The response must consist of every line of the listing, reproduced verbatim.
---
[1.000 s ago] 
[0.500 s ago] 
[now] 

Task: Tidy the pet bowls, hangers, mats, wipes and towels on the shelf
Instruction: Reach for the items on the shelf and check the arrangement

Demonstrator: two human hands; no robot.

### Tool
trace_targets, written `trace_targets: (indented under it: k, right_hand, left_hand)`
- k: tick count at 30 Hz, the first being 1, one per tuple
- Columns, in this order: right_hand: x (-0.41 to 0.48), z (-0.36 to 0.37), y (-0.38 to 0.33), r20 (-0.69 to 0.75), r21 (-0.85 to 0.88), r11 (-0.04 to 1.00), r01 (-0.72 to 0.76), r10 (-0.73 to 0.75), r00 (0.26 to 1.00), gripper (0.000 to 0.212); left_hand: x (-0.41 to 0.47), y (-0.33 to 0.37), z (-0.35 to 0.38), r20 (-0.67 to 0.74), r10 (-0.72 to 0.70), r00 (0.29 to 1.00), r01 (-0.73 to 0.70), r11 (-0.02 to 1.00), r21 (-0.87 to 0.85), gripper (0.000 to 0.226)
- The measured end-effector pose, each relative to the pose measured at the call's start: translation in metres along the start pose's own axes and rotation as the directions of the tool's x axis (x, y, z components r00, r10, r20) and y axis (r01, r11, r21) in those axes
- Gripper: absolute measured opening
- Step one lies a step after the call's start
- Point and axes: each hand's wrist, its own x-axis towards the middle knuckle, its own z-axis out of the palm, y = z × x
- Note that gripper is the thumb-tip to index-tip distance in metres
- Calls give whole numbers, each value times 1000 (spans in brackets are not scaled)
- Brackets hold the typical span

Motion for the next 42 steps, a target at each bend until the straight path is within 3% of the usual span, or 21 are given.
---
__Answer section__
[1.000 s ago] 
[0.500 s ago] 
[now] 

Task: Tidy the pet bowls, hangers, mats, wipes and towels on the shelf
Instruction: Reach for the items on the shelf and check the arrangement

Demonstrator: two human hands; no robot.

### Tool
trace_targets, written `trace_targets: (indented under it: k, right_hand, left_hand)`
- k: tick count at 30 Hz, the first being 1, one per tuple
- Columns, in this order: right_hand: x (-0.41 to 0.48), z (-0.36 to 0.37), y (-0.38 to 0.33), r20 (-0.69 to 0.75), r21 (-0.85 to 0.88), r11 (-0.04 to 1.00), r01 (-0.72 to 0.76), r10 (-0.73 to 0.75), r00 (0.26 to 1.00), gripper (0.000 to 0.212); left_hand: x (-0.41 to 0.47), y (-0.33 to 0.37), z (-0.35 to 0.38), r20 (-0.67 to 0.74), r10 (-0.72 to 0.70), r00 (0.29 to 1.00), r01 (-0.73 to 0.70), r11 (-0.02 to 1.00), r21 (-0.87 to 0.85), gripper (0.000 to 0.226)
- The measured end-effector pose, each relative to the pose measured at the call's start: translation in metres along the start pose's own axes and rotation as the directions of the tool's x axis (x, y, z components r00, r10, r20) and y axis (r01, r11, r21) in those axes
- Gripper: absolute measured opening
- Step one lies a step after the call's start
- Point and axes: each hand's wrist, its own x-axis towards the middle knuckle, its own z-axis out of the palm, y = z × x
- Note that gripper is the thumb-tip to index-tip distance in metres
- Calls give whole numbers, each value times 1000 (spans in brackets are not scaled)
- Brackets hold the typical span

Motion for the next 42 steps, a target at each bend until the straight path is within 3% of the usual span, or 21 are given.

Now the output is complete.